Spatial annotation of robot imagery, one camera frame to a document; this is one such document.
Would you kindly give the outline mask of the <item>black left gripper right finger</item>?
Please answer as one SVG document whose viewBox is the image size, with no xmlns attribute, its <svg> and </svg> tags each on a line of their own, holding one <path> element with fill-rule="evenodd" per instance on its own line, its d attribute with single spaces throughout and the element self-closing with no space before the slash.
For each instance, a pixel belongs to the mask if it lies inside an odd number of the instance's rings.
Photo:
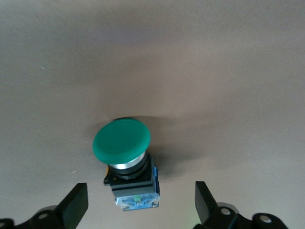
<svg viewBox="0 0 305 229">
<path fill-rule="evenodd" d="M 195 183 L 195 207 L 200 219 L 196 229 L 286 229 L 275 215 L 256 213 L 252 219 L 243 217 L 229 205 L 220 206 L 203 181 Z"/>
</svg>

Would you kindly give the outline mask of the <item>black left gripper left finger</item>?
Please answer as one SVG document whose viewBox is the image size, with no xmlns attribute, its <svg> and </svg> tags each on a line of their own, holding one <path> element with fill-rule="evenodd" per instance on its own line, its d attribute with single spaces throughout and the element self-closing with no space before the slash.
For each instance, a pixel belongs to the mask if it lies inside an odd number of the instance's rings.
<svg viewBox="0 0 305 229">
<path fill-rule="evenodd" d="M 88 188 L 78 183 L 58 204 L 40 209 L 29 220 L 16 225 L 13 219 L 0 220 L 2 229 L 75 229 L 88 210 Z"/>
</svg>

# DIRECTIONS:
Every entry must be transcribed exactly. Pictures do not belong in the copy.

# SOLUTION TO THIS PROBLEM:
Spatial annotation of robot imagery, one camera frame to a document; this is one such document.
Would you kindly give the outline mask of the <item>black left gripper right finger</item>?
Please answer as one SVG document whose viewBox is the image size, with no xmlns attribute, its <svg> and </svg> tags each on a line of their own, holding one <path> element with fill-rule="evenodd" per instance on its own line, its d attribute with single spaces throughout and the element self-closing with no space before the slash.
For each instance, a pixel belongs to the mask if it lies inside an odd number of the instance's rings.
Photo:
<svg viewBox="0 0 305 229">
<path fill-rule="evenodd" d="M 195 183 L 195 207 L 200 219 L 196 229 L 286 229 L 275 215 L 256 213 L 252 219 L 243 217 L 229 205 L 220 206 L 203 181 Z"/>
</svg>

Would you kindly give the outline mask of the <item>black left gripper left finger</item>?
Please answer as one SVG document whose viewBox is the image size, with no xmlns attribute, its <svg> and </svg> tags each on a line of their own, holding one <path> element with fill-rule="evenodd" per instance on its own line, its d attribute with single spaces throughout and the element self-closing with no space before the slash.
For each instance, a pixel belongs to the mask if it lies inside an odd number of the instance's rings.
<svg viewBox="0 0 305 229">
<path fill-rule="evenodd" d="M 88 188 L 78 183 L 58 204 L 40 209 L 29 220 L 16 225 L 13 219 L 0 220 L 2 229 L 75 229 L 88 210 Z"/>
</svg>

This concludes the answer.